Uitspraak
1.De procedure
- het wrakingsverzoek van 13 maart 2017;
- de schriftelijke reactie van 28 maart 2017 van mr. E.M. de Stigter, met een bijlage.
Rechtbank Midden-Nederland
Op 21 april 2017 heeft de meervoudige kamer voor de behandeling van wrakingszaken van de Rechtbank Midden-Nederland een beslissing genomen op het wrakingsverzoek van PERSONAL CAR LEASE B.V. Het verzoek was gericht tegen mr. E.M. de Stigter, die als behandelend rechter was aangesteld in twee bestuursrechtelijke zaken van verzoeker. Verzoeker betoogde dat hij twijfels had over de objectiviteit van de rechter, omdat deze op 13 februari 2017 een eerder beroep van verzoeker ongegrond had verklaard.

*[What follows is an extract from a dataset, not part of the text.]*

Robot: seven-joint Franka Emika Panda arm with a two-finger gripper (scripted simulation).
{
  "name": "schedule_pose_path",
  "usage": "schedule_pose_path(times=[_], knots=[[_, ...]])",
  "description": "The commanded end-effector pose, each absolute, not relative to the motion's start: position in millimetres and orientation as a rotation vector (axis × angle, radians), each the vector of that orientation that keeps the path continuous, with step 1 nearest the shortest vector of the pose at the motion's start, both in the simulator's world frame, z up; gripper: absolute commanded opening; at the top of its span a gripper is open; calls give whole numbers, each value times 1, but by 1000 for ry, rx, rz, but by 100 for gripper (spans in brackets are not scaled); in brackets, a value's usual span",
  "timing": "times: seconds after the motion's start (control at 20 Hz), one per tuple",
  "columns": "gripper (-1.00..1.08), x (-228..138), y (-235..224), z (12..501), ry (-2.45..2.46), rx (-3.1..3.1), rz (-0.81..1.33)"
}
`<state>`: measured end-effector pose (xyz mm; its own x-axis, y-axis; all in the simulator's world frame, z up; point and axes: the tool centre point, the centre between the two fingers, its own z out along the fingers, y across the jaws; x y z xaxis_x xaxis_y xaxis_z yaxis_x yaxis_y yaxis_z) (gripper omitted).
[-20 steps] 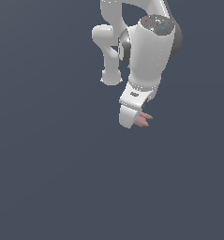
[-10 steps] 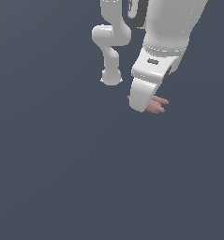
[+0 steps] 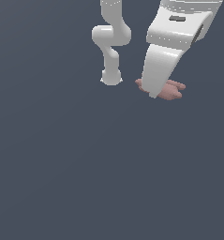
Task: Pick up the object and move it to a goal position.
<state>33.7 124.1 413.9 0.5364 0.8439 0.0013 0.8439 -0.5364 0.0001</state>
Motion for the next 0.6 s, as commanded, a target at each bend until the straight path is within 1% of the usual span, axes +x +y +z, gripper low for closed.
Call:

Verzoeker stelde dat de rechter op basis van deze eerdere uitspraak niet onpartijdig kon oordelen in de nieuwe zaken.
De wrakingskamer heeft het verzoek tot wraking beoordeeld aan de hand van de relevante wetgeving, waaronder artikel 8:15 van de Algemene wet bestuursrecht en artikel 6 van het Europees verdrag tot bescherming van de rechten van de mens. De kamer concludeerde dat de enkele omstandigheid dat de rechter eerder ongunstig had beslist in een andere procedure van verzoeker, onvoldoende was om te concluderen dat er sprake was van een gebrek aan onpartijdigheid. De wrakingskamer oordeelde dat er geen aanwijzingen waren dat de rechter partijdig zou zijn in de huidige zaken.

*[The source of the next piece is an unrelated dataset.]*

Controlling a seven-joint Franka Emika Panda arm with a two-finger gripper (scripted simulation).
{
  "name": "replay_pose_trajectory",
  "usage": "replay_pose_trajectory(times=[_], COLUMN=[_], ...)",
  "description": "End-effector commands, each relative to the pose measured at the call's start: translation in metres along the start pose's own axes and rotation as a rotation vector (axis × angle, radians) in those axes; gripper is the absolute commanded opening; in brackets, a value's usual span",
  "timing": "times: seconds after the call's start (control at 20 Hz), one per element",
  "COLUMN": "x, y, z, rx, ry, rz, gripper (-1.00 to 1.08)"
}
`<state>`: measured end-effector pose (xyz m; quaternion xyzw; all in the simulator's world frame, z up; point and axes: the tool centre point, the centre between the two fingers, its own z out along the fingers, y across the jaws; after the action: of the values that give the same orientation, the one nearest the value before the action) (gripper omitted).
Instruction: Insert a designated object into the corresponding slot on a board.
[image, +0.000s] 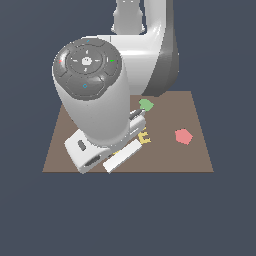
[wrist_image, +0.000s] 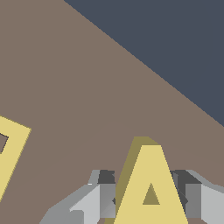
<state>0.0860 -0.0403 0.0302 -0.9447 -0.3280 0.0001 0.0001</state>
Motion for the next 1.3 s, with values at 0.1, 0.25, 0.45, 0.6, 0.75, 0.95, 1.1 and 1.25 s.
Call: replay_pose_trajectory(times=[0.1, 0.25, 0.45, 0.6, 0.75, 0.95, 1.1, 1.25], x=[-0.003, -0.007, -0.014, -0.02, -0.029, -0.043, -0.053, -0.065], y=[-0.008, -0.015, -0.025, -0.034, -0.042, -0.051, -0.056, -0.06], z=[-0.001, -0.001, -0.001, -0.002, -0.002, -0.003, -0.004, -0.004], rx=[0.0, 0.0, 0.0, -0.001, -0.001, -0.001, -0.001, -0.001], ry=[0.0, 0.0, 0.001, 0.001, 0.001, 0.001, 0.001, 0.001], rz=[-0.09, -0.169, -0.296, -0.407, -0.529, -0.697, -0.82, -0.94], gripper=[-1.0, -1.0, -1.0, -1.0, -1.0, -1.0, -1.0, -1.0])
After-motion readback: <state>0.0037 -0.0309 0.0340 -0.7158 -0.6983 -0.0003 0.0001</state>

Uiteindelijk heeft de wrakingskamer het verzoek tot wraking ongegrond verklaard en bepaald dat de procedure van verzoeker met de betreffende zaaknummers voortgezet dient te worden in de stand waarin deze zich bevond op het moment van de schorsing. De beslissing is openbaar uitgesproken en er staat geen rechtsmiddel open tegen deze uitspraak.